• [YOUR TASK]:
Reproduce exactly, with no other output, every line of the data below from the line containing "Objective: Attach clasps" to the end, inclusive.

DATA SHOWN START

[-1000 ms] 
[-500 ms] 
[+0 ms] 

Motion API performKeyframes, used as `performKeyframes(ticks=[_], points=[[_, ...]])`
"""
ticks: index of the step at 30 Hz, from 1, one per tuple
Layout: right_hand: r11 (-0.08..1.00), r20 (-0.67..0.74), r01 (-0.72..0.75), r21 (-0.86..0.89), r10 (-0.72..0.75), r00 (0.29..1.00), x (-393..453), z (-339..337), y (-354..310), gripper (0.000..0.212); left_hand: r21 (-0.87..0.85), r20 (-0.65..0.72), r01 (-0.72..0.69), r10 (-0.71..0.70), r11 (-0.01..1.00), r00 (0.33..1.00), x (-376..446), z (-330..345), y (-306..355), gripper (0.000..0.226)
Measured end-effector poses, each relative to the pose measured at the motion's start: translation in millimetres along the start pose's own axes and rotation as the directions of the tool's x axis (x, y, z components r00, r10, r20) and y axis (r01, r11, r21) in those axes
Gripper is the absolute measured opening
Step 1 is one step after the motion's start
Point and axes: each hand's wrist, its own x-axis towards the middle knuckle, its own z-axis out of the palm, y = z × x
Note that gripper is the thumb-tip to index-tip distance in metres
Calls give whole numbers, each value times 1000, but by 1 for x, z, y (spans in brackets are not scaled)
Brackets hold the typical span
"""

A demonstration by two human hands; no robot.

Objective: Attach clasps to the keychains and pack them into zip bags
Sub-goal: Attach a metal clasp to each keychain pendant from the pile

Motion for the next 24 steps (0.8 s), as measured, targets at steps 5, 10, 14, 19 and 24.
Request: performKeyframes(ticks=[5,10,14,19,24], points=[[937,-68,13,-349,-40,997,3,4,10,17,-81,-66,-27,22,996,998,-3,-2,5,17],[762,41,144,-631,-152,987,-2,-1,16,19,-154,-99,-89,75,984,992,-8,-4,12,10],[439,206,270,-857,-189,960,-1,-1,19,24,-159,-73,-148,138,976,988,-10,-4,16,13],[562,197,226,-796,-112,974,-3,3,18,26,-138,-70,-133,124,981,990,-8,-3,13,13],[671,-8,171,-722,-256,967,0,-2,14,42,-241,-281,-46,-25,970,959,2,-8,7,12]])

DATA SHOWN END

• [TASK SOLUTION]:
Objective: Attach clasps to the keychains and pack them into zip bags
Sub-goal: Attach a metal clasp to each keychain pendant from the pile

Motion for the next 24 steps (0.8 s), as measured, targets at steps 5, 10, 14, 19 and 24.
Request: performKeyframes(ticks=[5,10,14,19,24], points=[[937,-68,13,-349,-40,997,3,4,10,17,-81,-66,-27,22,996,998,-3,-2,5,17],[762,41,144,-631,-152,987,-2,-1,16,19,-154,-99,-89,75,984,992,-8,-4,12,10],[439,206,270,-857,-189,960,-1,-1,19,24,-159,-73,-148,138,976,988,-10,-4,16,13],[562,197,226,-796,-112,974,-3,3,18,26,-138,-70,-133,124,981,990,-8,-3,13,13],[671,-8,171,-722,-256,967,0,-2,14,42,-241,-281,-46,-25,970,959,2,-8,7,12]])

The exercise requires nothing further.